* **Aim of the exercise**
Which lines below hold the word "chicken"? Copy all of them.

* **Dataset records**
BEGIN

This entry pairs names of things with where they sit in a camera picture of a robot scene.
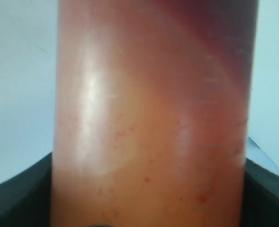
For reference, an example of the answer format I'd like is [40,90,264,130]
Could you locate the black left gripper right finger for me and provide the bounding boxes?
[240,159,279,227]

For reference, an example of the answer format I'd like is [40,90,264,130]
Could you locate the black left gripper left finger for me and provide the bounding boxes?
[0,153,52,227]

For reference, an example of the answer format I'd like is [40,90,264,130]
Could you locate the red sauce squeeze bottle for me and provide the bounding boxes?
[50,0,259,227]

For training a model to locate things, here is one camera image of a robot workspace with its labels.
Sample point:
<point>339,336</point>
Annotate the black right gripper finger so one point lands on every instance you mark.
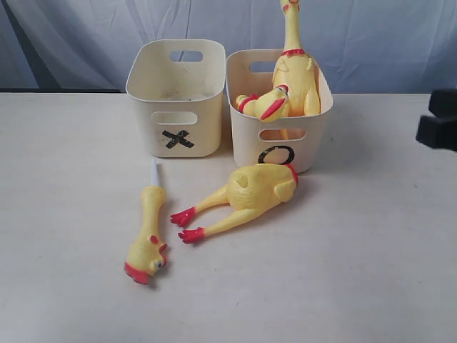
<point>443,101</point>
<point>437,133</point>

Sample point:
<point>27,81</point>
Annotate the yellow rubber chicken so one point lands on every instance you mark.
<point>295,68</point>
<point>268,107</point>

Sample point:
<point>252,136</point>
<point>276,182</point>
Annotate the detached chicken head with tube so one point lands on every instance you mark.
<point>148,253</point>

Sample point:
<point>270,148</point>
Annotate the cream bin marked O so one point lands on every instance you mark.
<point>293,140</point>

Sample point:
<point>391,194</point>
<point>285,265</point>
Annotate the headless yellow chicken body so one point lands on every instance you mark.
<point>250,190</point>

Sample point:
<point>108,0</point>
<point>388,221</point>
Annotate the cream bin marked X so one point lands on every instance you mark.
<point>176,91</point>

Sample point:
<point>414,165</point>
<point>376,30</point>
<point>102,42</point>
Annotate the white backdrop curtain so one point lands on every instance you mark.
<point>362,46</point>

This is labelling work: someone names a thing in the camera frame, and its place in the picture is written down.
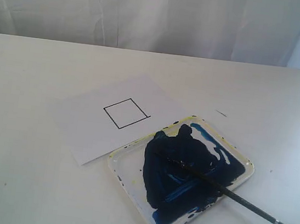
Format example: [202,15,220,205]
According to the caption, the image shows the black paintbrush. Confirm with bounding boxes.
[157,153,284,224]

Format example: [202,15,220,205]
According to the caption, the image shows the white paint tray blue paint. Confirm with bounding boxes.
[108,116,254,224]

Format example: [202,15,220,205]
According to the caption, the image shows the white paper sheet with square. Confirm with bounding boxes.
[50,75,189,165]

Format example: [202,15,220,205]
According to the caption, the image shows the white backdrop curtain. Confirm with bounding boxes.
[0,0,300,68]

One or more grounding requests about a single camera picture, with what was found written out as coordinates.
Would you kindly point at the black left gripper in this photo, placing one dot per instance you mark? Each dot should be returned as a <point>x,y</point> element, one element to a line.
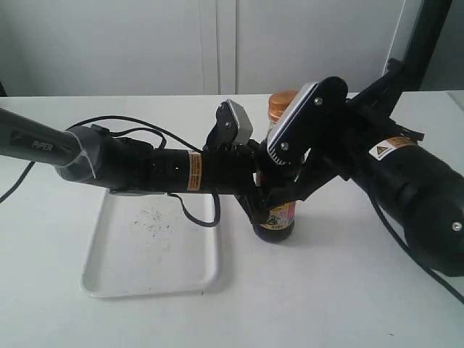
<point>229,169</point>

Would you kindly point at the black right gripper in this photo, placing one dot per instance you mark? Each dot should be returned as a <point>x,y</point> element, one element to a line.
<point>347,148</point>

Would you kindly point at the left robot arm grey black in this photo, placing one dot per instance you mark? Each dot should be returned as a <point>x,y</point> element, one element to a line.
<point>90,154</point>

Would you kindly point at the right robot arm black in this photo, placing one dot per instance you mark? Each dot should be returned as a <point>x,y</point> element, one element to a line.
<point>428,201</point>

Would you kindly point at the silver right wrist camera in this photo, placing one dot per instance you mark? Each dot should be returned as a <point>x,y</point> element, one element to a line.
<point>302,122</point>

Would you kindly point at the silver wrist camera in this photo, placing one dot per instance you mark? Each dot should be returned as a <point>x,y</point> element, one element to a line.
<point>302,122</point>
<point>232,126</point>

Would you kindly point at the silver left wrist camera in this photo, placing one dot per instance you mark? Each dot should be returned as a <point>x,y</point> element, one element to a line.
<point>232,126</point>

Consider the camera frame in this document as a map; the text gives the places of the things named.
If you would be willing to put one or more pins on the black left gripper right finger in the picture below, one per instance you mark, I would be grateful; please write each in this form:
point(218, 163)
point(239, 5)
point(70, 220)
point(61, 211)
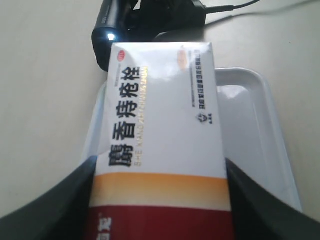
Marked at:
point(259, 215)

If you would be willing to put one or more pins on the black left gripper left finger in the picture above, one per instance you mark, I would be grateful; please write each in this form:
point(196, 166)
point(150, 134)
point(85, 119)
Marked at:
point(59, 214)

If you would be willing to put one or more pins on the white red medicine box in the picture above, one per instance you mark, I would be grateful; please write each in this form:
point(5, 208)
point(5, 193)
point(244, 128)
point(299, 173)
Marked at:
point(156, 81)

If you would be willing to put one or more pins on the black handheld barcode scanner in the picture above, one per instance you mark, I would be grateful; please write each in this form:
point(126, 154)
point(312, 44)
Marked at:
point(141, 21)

END

* **Completed task**
Annotate the yellow rubber chicken so one point lands on every instance you mark.
Annotate the detached chicken head with tube so one point lands on every instance you mark.
Annotate the headless yellow chicken body so one point lands on every instance you mark.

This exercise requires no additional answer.